We can take as an example the scientific reception accorded a Danish statistician, Bjorn Lomborg, who wrote a book called The Skeptical Environmentalist.

The scientific community responded in a way that can only be described as disgraceful. In professional literature, it was complained he had no standing because he was not an earth scientist. His publisher, Cambridge University Press, was attacked with cries that the editor should be fired, and that all right-thinking scientists should shun the press. The past president of the AAAS wondered aloud how Cambridge could have ever “published a book that so clearly could never have passed peer review.” (But of course, the manuscript did pass peer review by three earth scientists on both sides of the Atlantic, and all recommended publication.)

But what are scientists doing attacking a press? Is this the new McCarthyism-coming from scientists? Worst of all was the behavior of the Scientific American, which seemed intent on proving the post-modernist point that it was all about power, not facts.

The Scientific American attacked Lomborg for eleven pages, yet only came up with nine factual errors despite their assertion that the book was “rife with careless mistakes.”

It was a poor display, featuring vicious ad hominem attacks, including comparing him to a Holocaust denier. The issue was captioned: “Science defends itself against the Skeptical Environmentalist.”

Really. Science has to defend itself? Is this what we have come to? When Lomborg asked for space to rebut his critics, he was given only a page and a half. When he said it wasn’t enough, he put the critics’ essays on his web page and answered them in detail.
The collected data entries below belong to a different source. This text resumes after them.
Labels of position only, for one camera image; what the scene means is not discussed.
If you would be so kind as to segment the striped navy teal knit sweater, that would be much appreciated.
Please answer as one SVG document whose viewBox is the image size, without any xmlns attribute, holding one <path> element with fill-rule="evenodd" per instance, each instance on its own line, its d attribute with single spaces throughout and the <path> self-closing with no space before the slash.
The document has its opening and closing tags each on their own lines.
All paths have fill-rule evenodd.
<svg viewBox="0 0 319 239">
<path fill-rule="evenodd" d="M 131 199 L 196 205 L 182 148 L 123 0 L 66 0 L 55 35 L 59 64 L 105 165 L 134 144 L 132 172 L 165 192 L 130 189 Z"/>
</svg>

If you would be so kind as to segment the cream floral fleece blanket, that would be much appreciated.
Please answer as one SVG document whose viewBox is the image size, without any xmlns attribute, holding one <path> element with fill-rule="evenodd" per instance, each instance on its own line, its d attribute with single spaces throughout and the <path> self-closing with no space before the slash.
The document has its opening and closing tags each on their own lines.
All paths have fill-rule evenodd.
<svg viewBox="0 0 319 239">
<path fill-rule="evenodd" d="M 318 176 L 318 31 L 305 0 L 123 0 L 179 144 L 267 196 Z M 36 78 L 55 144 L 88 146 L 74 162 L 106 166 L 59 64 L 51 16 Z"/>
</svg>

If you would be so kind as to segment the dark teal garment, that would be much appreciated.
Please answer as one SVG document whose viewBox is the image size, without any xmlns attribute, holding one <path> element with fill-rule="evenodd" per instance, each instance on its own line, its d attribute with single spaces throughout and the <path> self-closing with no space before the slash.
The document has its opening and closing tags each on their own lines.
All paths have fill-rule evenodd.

Scientific American threatened copyright infringement and made him take the pages down. Further attacks since, have made it clear what is going on. Lomborg is charged with heresy. That’s why none of his critics needs to substantiate their attacks in any detail. That’s why the facts don’t matter.


That’s why they can attack him in the most vicious personal terms. He’s a heretic. Of course, any scientist can be charged as Galileo was charged. I just never thought I’d see the Scientific American in the role of Mother Church.


Is this what science has become? I hope not. But it is what it will become, unless there is a concerted effort by leading scientists to aggressively separate science from policy.

The late Philip Handler, former president of the National Academy of Sciences, said that “Scientists best serve public policy by living within the ethics of science, not those of politics. If the scientific community will not unfrock the charlatans, the public will not discern the difference– science and the nation will suffer.”

Personally, I don’t worry about the nation. But I do worry about science.